Work to complete: Looking at the listing below, retype exactly the lines starting at the one containing "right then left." and ending at the one containing "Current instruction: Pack", both included, and nothing else.

Exercise data:
=== Begin Enclosure ===
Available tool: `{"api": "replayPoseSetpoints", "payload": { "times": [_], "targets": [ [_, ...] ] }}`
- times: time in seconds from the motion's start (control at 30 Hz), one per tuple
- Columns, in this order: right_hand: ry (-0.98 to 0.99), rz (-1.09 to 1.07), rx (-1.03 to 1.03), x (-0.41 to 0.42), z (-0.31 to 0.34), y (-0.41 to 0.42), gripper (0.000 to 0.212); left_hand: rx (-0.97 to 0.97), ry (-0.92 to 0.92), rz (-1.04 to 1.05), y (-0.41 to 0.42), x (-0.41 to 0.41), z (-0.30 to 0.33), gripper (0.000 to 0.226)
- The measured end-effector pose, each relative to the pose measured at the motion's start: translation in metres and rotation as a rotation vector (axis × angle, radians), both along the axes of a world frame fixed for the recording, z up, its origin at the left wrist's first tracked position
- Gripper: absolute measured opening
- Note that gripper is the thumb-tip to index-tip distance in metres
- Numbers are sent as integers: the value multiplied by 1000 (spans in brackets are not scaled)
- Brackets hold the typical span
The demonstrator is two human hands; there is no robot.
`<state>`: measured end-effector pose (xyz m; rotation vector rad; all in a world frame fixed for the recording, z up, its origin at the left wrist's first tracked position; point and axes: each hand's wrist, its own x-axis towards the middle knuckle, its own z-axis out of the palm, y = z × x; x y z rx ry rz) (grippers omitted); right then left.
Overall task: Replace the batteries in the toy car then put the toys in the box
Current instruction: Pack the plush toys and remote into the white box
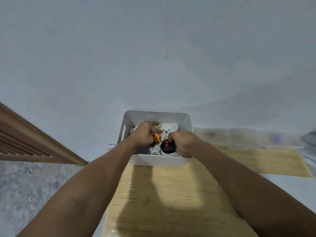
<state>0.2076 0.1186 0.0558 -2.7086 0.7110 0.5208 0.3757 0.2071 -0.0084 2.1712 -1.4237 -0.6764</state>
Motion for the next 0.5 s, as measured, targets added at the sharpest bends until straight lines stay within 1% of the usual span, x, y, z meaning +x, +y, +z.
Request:
{"api": "replayPoseSetpoints", "payload": {
  "times": [0.03,0.07,0.1,0.13,0.17,0.23,0.27,0.33,0.37,0.4,0.43,0.5],
  "targets": [
    [-1,2,-2,1,0,0,44,-25,94,77,1,-1,3,38],
    [-1,5,-5,1,0,1,44,-39,137,154,3,-2,5,40],
    [-2,8,-8,1,0,1,44,-62,104,209,4,-3,9,38],
    [-4,11,-15,2,0,1,44,-74,33,249,3,-2,10,33],
    [-7,16,-29,2,0,2,43,-52,-34,260,4,-3,14,26],
    [-9,30,-64,2,0,2,42,92,-148,201,6,-6,20,20],
    [-6,34,-73,2,0,3,42,120,-159,217,6,-6,21,17],
    [0,38,-73,1,-1,3,42,139,-157,264,8,-9,24,28],
    [-1,40,-76,1,-2,3,43,127,-157,266,7,-10,26,26],
    [-3,45,-87,1,-3,3,44,121,-164,261,7,-11,27,18],
    [-5,57,-111,1,-4,3,46,108,-160,268,8,-11,28,18],
    [4,85,-179,1,-6,4,50,114,-167,262,9,-11,28,32]
  ]
}}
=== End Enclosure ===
Response to this exercise:
`<state>`: measured end-effector pose (xyz m; rotation vector rad; all in a world frame fixed for the recording, z up, its origin at the left wrist's first tracked position; point and axes: each hand's wrist, its own x-axis towards the middle knuckle, its own z-axis out of the palm, y = z × x; x y z rx ry rz) (grippers omitted); right then left.
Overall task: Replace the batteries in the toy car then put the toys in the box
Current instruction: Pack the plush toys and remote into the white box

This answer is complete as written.